_INSTRUCTIONS TO FOLLOW_. Copy out exactly the lines from the start of the data to the line containing "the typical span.". Include both.

_THE DATA_.
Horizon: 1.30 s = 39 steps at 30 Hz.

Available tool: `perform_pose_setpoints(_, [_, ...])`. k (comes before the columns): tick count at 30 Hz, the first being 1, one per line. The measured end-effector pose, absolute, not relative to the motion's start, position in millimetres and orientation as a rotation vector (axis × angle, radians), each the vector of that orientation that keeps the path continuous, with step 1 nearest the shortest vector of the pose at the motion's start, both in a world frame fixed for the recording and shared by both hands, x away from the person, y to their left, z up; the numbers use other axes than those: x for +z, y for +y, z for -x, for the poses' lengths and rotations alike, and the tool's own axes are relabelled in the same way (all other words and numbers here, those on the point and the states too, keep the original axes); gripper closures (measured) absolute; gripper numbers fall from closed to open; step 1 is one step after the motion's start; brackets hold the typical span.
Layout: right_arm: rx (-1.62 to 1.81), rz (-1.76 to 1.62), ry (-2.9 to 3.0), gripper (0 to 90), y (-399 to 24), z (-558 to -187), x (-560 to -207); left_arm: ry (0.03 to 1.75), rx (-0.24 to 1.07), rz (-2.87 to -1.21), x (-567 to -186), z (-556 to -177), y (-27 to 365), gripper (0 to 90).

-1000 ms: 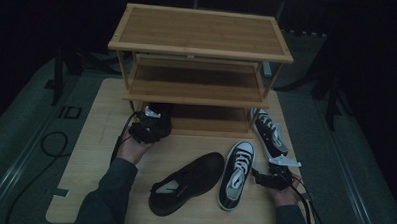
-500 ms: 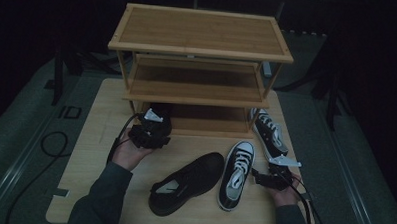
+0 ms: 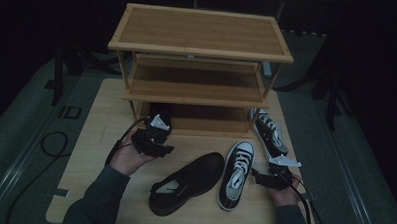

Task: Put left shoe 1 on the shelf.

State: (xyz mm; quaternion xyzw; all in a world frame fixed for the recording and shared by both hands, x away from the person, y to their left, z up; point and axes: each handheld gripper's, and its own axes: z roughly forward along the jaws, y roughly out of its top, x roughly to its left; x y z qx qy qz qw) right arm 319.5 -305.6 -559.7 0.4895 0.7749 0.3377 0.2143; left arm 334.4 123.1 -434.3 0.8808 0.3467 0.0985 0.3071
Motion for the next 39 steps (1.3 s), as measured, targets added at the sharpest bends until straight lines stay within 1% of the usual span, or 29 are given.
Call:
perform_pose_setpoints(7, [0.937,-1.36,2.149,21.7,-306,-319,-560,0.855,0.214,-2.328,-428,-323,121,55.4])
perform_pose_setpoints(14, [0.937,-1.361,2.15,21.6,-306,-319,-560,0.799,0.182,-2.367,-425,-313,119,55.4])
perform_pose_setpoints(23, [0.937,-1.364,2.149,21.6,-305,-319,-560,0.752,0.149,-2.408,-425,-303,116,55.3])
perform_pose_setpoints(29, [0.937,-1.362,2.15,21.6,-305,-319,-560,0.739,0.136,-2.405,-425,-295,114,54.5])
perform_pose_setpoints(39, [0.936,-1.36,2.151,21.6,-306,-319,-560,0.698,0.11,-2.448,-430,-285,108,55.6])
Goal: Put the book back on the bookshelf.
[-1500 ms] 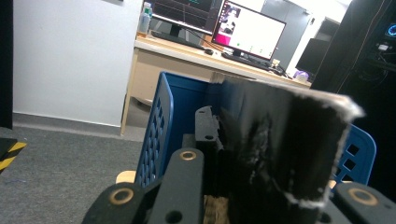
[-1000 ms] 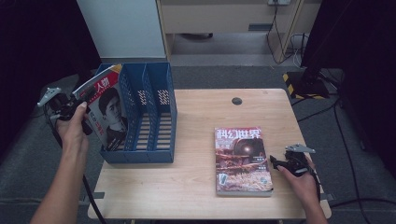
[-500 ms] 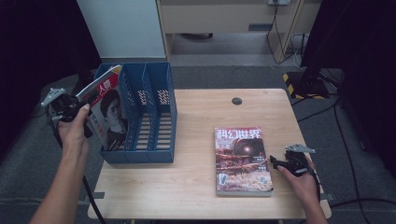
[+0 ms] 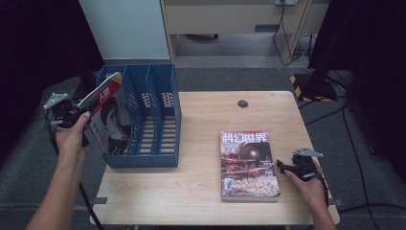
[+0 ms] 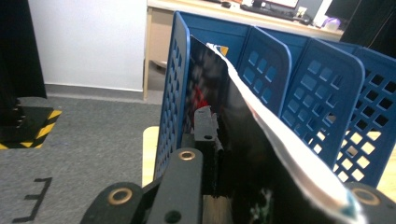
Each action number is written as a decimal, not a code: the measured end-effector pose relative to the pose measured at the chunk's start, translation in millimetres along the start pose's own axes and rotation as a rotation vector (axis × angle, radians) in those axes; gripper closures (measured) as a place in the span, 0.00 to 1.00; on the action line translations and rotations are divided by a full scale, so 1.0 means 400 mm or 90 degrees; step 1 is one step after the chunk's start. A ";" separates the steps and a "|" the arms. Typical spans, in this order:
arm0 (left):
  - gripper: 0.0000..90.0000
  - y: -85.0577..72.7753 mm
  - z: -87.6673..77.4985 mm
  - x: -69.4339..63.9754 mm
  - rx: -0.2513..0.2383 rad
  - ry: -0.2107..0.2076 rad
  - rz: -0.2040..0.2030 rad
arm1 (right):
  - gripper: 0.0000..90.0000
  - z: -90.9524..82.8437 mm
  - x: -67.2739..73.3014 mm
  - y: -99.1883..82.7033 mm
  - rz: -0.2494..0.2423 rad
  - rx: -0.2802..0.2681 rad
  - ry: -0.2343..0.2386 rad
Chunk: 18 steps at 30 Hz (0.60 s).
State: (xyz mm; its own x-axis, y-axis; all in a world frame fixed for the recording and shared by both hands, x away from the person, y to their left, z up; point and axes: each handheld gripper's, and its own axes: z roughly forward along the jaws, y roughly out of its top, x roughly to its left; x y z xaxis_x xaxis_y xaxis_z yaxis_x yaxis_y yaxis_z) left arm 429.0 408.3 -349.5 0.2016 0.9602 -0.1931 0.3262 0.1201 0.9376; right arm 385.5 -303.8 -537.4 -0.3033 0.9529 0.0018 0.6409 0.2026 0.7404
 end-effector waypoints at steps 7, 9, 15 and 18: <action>0.92 0.000 0.004 -0.003 0.007 0.003 -0.002 | 0.27 0.000 0.000 0.000 -0.001 0.000 0.001; 0.92 0.000 0.005 -0.005 0.007 0.004 -0.002 | 0.27 0.000 0.001 0.000 0.000 0.001 0.002; 0.89 0.001 0.012 -0.010 0.017 0.000 0.006 | 0.27 0.000 0.001 0.000 0.000 0.001 0.002; 0.89 0.002 0.015 -0.011 0.020 0.002 0.010 | 0.27 0.000 0.001 0.000 0.000 0.001 0.002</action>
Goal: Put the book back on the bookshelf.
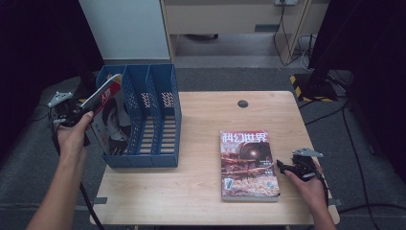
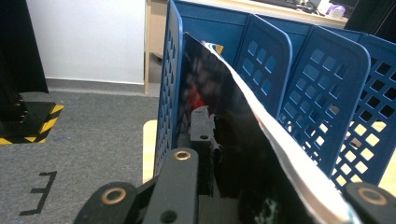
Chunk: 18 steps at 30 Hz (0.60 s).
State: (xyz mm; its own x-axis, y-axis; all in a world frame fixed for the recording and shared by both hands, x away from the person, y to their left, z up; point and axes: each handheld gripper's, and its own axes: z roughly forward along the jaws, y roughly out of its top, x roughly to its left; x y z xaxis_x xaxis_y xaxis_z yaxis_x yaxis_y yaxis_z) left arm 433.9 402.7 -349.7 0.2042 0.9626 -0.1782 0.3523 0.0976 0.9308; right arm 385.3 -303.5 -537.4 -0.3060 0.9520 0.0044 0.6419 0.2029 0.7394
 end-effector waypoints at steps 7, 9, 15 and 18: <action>0.93 0.003 -0.002 -0.002 0.004 0.003 0.011 | 0.27 0.000 0.000 0.000 0.000 0.000 0.000; 0.93 0.002 -0.004 -0.002 0.000 -0.001 0.012 | 0.27 0.000 0.000 0.000 0.000 0.000 0.000; 0.94 0.001 -0.012 0.009 -0.022 -0.011 -0.007 | 0.27 0.000 0.000 0.000 0.000 0.000 0.000; 0.94 0.004 -0.019 0.016 -0.040 -0.015 -0.020 | 0.27 0.000 0.000 0.000 0.000 0.000 0.000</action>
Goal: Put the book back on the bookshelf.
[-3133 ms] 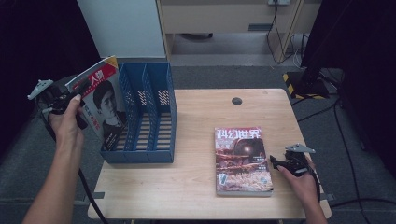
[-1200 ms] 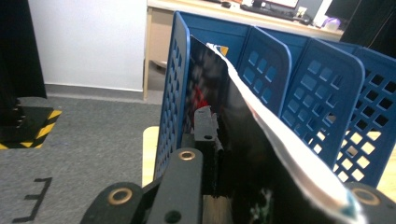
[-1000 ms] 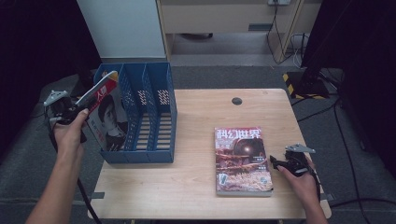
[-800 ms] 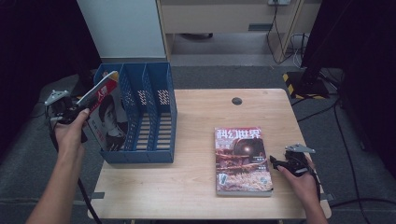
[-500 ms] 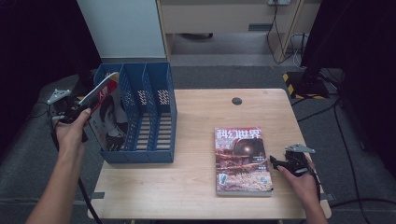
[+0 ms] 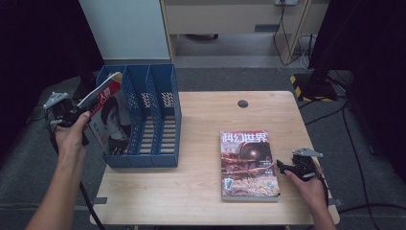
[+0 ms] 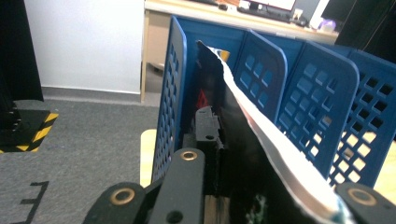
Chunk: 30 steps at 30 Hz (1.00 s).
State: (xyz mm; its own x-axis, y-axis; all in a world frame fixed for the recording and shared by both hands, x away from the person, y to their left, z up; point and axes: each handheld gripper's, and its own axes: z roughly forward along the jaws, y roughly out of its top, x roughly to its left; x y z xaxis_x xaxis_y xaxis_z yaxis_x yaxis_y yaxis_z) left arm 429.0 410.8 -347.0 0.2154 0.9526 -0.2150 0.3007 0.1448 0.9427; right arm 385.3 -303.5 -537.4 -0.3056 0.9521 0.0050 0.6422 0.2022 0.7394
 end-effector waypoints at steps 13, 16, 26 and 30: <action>0.95 0.020 0.000 -0.005 -0.029 -0.014 -0.018 | 0.27 0.000 0.000 0.000 0.000 0.000 0.000; 0.95 0.024 0.002 -0.009 -0.035 -0.016 -0.022 | 0.27 0.000 0.000 0.000 0.000 0.000 0.000; 0.95 0.031 -0.001 -0.011 -0.065 -0.007 -0.021 | 0.27 0.000 0.000 0.000 0.000 0.000 0.000; 0.95 0.032 -0.001 -0.010 -0.083 -0.010 -0.024 | 0.27 0.000 0.000 0.000 0.000 0.000 0.000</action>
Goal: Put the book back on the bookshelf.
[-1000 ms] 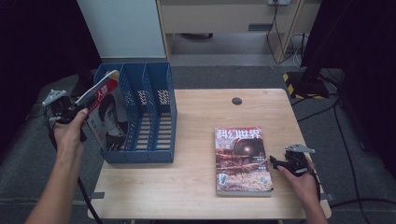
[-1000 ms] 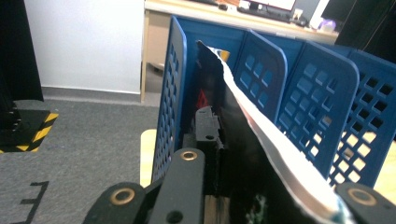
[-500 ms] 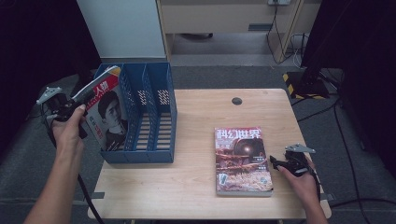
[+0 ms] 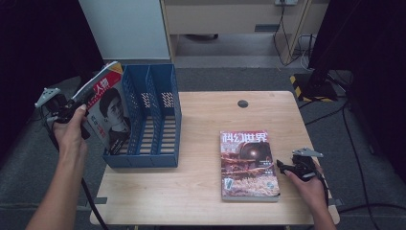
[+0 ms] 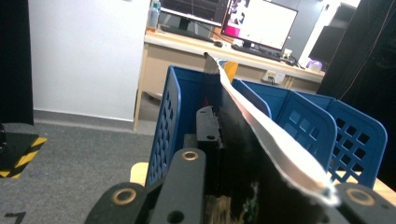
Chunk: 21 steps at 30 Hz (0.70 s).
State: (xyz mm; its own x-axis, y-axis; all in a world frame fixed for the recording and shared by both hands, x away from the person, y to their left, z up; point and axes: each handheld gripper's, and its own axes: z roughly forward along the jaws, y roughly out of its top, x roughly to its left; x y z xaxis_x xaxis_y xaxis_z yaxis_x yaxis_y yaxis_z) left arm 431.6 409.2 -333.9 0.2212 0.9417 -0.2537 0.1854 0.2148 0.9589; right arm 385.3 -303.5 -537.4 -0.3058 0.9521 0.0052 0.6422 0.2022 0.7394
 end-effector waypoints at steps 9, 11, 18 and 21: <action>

_OUTPUT FOR THIS EXERCISE_.
Horizon: 1.30 s = 39 steps at 30 Hz.

Available tool: `perform_pose_setpoints(_, [_, ...])`. k (comes before the columns): tick count at 30 Hz, the first being 1, one per line. The measured end-effector pose, absolute, not relative to the motion's start, position in millimetres and orientation as a rotation vector (axis × angle, radians), each the vector of that orientation that keeps the path continuous, with step 1 nearest the shortest vector of the pose at the motion's start, both in a world frame fixed for the recording and shared by both hands, x away from the person, y to their left, z up; the numbers use other axes than those: x for +z, y for +y, z for -x, for the poses' lengths and rotations alike, and the tool's own axes are relabelled in the same way (all other words and numbers here, those on the point and the states too, keep the original axes); gripper closures (measured) absolute; gripper numbers fall from closed to open; step 1 is one step after the motion's start; brackets hold the typical span.

There is no more to this output.